What is expected: Transcribe exactly each line of the entries, from the opening line to the line with "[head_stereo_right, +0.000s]", with both of those lines included.

------------------------------

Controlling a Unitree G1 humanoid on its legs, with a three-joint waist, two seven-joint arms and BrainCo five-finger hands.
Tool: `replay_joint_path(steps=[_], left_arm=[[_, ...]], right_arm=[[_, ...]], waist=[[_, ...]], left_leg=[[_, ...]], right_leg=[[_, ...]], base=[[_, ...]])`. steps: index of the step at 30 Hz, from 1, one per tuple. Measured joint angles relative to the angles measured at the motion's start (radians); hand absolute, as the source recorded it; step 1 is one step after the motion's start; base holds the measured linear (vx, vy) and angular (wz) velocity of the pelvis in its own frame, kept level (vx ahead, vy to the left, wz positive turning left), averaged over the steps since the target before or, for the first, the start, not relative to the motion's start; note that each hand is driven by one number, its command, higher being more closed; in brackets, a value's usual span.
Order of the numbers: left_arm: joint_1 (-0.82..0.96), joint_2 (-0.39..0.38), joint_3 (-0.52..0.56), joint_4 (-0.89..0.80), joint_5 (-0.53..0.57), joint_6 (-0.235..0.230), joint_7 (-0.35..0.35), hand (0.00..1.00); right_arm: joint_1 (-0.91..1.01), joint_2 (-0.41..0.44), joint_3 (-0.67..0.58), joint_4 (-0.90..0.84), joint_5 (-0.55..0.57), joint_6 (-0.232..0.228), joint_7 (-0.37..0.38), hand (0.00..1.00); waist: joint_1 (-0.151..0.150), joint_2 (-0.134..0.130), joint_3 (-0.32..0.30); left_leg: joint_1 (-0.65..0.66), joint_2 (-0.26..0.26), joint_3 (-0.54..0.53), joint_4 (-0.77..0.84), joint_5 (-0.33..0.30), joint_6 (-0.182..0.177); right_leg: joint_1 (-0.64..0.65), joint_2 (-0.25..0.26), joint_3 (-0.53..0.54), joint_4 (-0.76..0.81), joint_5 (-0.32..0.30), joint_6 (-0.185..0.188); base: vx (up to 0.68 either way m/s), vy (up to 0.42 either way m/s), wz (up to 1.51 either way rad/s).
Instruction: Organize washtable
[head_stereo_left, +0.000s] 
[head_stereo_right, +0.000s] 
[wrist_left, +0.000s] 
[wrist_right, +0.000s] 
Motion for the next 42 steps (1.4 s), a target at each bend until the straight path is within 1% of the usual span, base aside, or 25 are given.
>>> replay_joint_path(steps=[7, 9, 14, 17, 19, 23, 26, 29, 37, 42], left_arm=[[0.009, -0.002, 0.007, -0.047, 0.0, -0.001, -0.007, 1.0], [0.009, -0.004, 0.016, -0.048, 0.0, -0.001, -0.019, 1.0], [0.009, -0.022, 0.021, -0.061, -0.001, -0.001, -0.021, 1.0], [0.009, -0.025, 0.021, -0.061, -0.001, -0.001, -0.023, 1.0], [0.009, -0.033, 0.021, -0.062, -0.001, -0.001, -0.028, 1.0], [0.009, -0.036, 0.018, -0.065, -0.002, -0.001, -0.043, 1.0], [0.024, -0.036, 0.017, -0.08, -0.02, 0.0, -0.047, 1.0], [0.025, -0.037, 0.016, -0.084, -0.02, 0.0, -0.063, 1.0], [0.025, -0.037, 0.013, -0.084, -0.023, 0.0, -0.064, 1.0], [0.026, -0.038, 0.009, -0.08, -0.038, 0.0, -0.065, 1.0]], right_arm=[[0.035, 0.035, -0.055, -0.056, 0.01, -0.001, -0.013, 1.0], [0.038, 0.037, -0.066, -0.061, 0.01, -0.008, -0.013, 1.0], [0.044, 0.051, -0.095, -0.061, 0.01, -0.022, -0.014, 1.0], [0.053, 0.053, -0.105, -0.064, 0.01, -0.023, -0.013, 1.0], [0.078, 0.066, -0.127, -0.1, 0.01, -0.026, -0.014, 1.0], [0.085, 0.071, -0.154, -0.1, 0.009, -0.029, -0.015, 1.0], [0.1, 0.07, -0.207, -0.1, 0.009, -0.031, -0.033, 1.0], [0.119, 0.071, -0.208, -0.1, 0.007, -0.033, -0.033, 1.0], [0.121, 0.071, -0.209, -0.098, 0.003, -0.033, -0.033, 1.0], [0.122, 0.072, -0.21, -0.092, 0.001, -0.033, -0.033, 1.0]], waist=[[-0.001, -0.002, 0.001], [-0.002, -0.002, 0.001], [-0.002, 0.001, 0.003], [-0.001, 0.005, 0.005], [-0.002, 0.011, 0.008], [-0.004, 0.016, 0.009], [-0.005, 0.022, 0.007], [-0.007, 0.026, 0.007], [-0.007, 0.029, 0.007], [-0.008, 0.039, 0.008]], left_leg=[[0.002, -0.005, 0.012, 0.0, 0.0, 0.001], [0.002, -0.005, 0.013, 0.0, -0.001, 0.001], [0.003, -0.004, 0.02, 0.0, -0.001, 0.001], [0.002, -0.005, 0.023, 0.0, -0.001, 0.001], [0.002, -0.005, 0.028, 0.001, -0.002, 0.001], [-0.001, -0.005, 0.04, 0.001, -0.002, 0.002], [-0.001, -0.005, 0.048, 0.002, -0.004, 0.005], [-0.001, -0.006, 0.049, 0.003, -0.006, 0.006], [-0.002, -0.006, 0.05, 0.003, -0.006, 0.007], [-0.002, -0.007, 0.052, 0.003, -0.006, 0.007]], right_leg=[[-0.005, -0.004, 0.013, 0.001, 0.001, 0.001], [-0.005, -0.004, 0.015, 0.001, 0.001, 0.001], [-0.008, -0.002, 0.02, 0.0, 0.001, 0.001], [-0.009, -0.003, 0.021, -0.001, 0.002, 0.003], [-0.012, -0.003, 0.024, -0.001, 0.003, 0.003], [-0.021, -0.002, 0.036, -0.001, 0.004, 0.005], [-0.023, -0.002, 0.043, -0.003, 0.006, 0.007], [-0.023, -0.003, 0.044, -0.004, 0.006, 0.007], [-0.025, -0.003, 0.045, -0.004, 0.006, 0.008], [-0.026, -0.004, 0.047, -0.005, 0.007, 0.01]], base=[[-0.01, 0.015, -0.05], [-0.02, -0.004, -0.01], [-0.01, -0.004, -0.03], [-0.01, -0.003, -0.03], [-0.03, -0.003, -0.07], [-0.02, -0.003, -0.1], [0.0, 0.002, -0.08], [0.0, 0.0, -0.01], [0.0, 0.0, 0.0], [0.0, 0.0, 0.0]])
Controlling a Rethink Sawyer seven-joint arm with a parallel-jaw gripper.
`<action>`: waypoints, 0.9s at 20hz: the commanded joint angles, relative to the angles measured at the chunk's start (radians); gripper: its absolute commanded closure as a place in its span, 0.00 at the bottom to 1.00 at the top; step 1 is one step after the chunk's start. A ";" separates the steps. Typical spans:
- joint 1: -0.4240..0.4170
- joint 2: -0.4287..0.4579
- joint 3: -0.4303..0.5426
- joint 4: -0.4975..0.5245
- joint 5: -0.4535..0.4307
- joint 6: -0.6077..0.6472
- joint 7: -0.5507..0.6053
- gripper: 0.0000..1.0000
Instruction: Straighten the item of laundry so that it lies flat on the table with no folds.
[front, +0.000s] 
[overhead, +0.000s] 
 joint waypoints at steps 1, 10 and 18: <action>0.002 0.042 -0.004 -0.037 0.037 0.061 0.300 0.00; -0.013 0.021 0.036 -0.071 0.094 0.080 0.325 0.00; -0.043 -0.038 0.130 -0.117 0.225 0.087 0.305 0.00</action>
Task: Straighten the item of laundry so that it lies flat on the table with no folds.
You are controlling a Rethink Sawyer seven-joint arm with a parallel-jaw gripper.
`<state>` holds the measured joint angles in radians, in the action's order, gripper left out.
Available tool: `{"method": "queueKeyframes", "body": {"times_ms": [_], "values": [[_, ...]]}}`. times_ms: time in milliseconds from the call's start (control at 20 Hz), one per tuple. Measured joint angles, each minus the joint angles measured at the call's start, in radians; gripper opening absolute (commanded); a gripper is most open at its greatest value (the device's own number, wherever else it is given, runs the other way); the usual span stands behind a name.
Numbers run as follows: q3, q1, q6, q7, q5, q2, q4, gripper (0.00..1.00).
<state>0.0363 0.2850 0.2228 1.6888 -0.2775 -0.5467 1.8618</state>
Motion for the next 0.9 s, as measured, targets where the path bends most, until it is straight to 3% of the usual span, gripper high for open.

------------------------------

Result of this exercise:
Controlling a Unitree G1 humanoid on its legs, with a three-joint waist, two seven-joint arms and BrainCo five-finger hands.
Tool: `replay_joint_path(steps=[_], left_arm=[[_, ...]], right_arm=[[_, ...]], waist=[[_, ...]], left_leg=[[_, ...]], right_leg=[[_, ...]], base=[[_, ...]])`. steps: index of the step at 30 Hz, from 1, one per tuple. Measured joint angles relative to the angles measured at the motion's start (radians); hand absolute, as the source recorded it; step 1 is one step after the motion's start; base holds the measured linear (vx, vy) and angular (wz) velocity of the pelvis in its own frame, kept level (vx ahead, vy to the left, wz positive turning left), averaged over the steps since the target before or, for the first, the start, not relative to the motion's start; note that each hand is driven by one number, its command, higher being more closed; in brackets, a value's usual span.
Order of the numbers: left_arm: joint_1 (-0.82..0.96), joint_2 (-0.39..0.38), joint_3 (-0.52..0.56), joint_4 (-0.89..0.80), joint_5 (-0.53..0.57), joint_6 (-0.235..0.230), joint_7 (-0.35..0.35), hand (0.00..1.00); right_arm: joint_1 (-0.91..1.01), joint_2 (-0.41..0.44), joint_3 (-0.67..0.58), joint_4 (-0.90..0.84), joint_5 (-0.55..0.57), joint_6 (-0.232..0.228), joint_7 (-0.37..0.38), hand (0.00..1.00); waist: joint_1 (-0.151..0.150), joint_2 (-0.134..0.130), joint_3 (-0.32..0.30); left_leg: joint_1 (-0.65..0.66), joint_2 (-0.26..0.26), joint_3 (-0.54..0.53), joint_4 (-0.77..0.84), joint_5 (-0.33..0.30), joint_6 (-0.182..0.177); right_leg: joint_1 (-0.64..0.65), joint_2 (-0.25..0.26), joint_3 (-0.53..0.54), joint_4 (-0.76..0.81), joint_5 (-0.32..0.30), joint_6 (-0.185..0.188); base: vx (up to 0.68 either way m/s), vy (up to 0.42 either way m/s), wz (up to 1.51 either way rad/s).
Instruction: Organize washtable
[head_stereo_left, +0.000s] 
[head_stereo_right, +0.000s] 

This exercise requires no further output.